/---
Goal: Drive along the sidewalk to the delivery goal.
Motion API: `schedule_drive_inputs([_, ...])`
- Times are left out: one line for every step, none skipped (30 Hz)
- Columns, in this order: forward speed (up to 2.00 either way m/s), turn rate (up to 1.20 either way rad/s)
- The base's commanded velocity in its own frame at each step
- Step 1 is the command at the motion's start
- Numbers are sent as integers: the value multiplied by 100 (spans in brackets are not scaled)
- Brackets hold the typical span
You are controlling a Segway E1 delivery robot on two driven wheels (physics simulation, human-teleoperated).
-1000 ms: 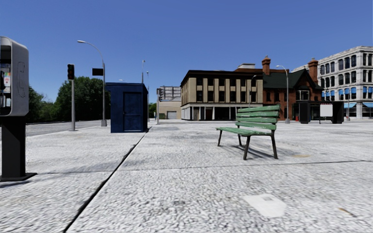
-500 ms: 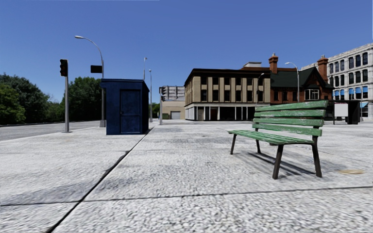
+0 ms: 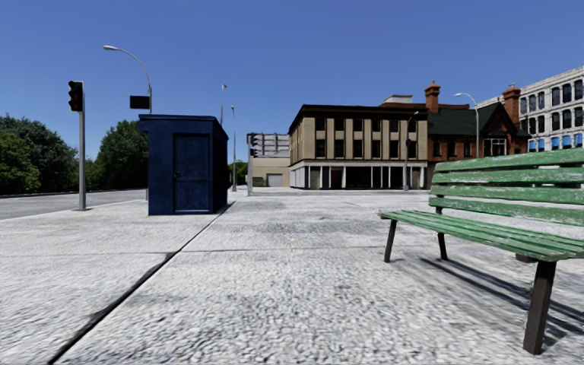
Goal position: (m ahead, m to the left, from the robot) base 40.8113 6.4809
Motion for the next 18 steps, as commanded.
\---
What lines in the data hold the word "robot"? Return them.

• ANSWER SECTION
You are controlling a Segway E1 delivery robot on two driven wheels (physics simulation, human-teleoperated).
Goal position: (m ahead, m to the left, from the robot) base 40.8113 6.4809

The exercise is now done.